::: Supplied records :::

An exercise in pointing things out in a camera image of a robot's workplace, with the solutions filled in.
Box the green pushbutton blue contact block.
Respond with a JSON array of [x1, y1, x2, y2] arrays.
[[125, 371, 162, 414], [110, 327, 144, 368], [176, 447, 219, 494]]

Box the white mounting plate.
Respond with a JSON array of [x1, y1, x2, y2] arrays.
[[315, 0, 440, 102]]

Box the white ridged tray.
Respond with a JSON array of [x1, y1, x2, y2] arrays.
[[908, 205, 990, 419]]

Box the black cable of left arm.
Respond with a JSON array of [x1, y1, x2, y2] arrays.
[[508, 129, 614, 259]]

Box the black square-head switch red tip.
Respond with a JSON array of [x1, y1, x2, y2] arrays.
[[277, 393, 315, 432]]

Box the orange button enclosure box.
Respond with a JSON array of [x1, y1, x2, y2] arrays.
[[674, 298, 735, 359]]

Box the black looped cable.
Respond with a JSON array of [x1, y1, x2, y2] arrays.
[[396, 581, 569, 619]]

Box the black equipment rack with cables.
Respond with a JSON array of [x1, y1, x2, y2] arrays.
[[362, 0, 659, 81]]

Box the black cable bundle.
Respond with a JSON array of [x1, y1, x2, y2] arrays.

:::

What the exercise asks => Return the lines of the listing where the string "black" appears.

Answer box =>
Box the black cable of left arm.
Box the black square-head switch red tip.
Box the black looped cable.
Box the black equipment rack with cables.
Box the black cable bundle.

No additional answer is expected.